GBM cell line orthotopic transplantation

U87MG cells stably expressed firefly luciferase via lentivirus transfection. The cells were cotransfected with lentiviruses containing scramble sequence (scramble) or GATAD1 shRNA sequences (GATAD1‐sh1: 5'‐CGGCTGCTGAAAAGAAAGTCTCCAC‐3', GATAD1‐sh2: 5'‐TGGAAAGCCCTACTATGCTCAAATC‐3'). These cells were injected (7.5 × 104 cells) into non‐obese diabetic severe combined immunodeficiency (NOD‐SCID) mice brains (6‐week‐old). The tumor luminescence images were taken using IVIS Spectrum living animal image system (Perkin Elmer) after 28 days via 200 mg/g D‐luciferin injection. All animal handling procedures were conducted under the guidance of the Tianjin Medical University Institutional Animal Care and Use Committee.

IDH mutation detection

Genomic DNA of the glioma tissues was purified using the QIAamp DNA FFPE Tissue Kit (Qiagen). The purified genomic DNA was sent to Gene‐tech to detect IDH mutation condition using Sanger sequencing.

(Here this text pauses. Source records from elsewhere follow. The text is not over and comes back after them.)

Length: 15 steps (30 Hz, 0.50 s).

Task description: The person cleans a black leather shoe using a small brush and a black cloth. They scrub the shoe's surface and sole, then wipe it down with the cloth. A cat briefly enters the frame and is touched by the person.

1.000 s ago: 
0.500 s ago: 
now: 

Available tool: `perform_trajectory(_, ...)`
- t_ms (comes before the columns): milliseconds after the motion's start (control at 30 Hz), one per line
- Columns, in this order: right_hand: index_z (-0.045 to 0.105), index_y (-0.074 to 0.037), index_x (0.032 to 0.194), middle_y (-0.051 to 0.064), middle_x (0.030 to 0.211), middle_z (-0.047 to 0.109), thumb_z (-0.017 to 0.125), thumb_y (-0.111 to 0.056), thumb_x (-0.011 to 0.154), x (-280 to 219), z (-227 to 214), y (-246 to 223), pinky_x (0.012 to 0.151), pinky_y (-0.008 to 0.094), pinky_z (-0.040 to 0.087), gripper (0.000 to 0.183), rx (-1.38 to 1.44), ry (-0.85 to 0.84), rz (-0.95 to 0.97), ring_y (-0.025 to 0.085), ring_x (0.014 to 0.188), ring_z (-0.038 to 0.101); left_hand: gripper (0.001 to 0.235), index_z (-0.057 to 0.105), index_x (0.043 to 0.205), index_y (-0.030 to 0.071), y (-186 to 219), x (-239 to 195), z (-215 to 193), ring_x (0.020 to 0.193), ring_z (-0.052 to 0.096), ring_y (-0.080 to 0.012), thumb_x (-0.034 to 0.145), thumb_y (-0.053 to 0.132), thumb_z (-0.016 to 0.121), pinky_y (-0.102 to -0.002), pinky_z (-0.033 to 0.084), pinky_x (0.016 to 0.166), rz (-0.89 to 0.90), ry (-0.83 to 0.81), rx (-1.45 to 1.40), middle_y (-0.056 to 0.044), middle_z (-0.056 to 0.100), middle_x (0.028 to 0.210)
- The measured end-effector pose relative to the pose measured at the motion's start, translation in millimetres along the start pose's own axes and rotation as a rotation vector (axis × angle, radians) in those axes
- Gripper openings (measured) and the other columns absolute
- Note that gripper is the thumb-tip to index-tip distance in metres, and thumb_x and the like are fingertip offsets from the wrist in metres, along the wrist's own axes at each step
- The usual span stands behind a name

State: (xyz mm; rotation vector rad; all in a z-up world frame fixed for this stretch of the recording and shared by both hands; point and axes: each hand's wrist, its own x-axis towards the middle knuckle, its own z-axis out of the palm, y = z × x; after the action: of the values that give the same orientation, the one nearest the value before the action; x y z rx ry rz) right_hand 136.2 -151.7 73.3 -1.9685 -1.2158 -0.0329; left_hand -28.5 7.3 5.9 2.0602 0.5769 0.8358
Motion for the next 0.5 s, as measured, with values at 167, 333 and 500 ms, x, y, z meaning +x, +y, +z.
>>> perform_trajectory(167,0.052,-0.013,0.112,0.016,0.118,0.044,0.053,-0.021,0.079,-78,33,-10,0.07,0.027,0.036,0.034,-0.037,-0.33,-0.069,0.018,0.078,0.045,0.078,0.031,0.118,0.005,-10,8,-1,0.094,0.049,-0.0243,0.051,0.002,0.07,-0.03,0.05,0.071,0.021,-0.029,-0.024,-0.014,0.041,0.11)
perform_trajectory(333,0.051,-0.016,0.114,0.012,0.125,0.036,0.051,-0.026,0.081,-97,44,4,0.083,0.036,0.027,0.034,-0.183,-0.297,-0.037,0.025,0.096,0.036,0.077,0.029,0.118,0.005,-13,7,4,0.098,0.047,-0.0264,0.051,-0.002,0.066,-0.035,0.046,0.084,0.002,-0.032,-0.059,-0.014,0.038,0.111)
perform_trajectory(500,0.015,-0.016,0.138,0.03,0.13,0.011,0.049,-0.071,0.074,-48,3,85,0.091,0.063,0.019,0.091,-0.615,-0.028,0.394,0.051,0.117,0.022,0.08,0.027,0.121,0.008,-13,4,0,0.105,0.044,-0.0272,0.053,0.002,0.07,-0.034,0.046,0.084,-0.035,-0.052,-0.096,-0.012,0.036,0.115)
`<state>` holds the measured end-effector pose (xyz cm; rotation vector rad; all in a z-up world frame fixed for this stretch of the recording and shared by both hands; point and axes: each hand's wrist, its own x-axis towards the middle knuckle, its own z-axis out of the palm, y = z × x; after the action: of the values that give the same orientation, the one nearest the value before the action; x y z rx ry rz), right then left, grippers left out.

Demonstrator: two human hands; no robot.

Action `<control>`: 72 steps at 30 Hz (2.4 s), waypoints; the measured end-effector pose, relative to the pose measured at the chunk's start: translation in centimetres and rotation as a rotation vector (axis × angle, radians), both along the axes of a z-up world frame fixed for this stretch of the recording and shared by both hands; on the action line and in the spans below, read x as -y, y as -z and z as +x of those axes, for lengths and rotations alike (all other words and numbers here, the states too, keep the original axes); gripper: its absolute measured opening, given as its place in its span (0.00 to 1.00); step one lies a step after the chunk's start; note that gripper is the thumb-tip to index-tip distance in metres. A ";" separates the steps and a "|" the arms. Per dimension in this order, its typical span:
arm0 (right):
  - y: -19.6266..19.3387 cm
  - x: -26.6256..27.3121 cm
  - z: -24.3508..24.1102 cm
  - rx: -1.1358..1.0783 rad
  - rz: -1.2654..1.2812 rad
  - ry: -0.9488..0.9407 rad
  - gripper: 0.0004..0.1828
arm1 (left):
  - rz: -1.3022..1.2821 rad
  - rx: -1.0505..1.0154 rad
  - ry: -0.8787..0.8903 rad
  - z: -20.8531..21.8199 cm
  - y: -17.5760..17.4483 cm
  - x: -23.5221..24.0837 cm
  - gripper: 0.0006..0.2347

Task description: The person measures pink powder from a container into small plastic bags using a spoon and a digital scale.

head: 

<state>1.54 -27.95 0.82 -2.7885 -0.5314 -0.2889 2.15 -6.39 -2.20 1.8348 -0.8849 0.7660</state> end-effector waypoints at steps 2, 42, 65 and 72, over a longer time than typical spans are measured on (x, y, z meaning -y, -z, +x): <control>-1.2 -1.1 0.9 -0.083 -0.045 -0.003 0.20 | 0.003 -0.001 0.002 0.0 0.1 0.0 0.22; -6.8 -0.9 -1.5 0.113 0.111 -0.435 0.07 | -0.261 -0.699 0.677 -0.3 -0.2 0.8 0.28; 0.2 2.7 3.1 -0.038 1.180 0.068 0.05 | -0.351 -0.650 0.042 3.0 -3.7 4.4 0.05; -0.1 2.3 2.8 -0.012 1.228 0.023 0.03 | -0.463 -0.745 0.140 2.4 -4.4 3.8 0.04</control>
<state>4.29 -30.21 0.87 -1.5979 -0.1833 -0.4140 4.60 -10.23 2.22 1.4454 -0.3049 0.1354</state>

Electrophoretic mobility shift assay

The probes used in Electrophoretic mobility shift assay (EMSA) were purchased from Beyotime. All probes information have been summarized in Table S2. We used the Light Shift Chemiluminescent EMSA kit (Thermo) to perform the EMSA. The negative control mixture was contained a biotin‐labeled probe (20 fmol); the binding group was mixed with biotin probe (20 fmol) and nuclear extract (10 μg); the competition reaction contained biotin probe (20 fmol), nuclear extract (10 μg) and competitive probe (100 fmol); and the mutated competition group contained biotin probe (20 fmol), nuclear extract (10 μg) and mutated competitive probe (100 fmol). After half an hour of incubation at 37°C, all the mixtures were loaded onto 7% native PAGE gel for 45 minutes electrophoresis at 85 V.

qRT‐PCR

Total RNA was extracted using TRIzol reagent (Invitrogen) was reverse transcribed to cDNA using RevertAid First Strand cDNA Synthesis Kit (Fermentas) for further qPCR detection (FastStart Universal SYBR Green kit, Sigma). The PCR reactions were performed on StepOne™ Real‐Time PCR System (Applied Biosystems). The PCR procedure included an initial 30 seconds denaturation step at 95°C, followed by a 1 minute extension step at 60°C for 40 cycles. GAPDH was used as reference gene. Primers were purchased from Sangon and are summarized in Table S3.

Western blot

After purified by RIPA buffer (Thermo), the BCA method was used to detect the protein concentrations of each sample. Total amount of 20 μg protein was loaded for SDS‐PAGE, then the antibodies against GATAD1, CCND1 and β‐actin were used to detect corresponding proteins.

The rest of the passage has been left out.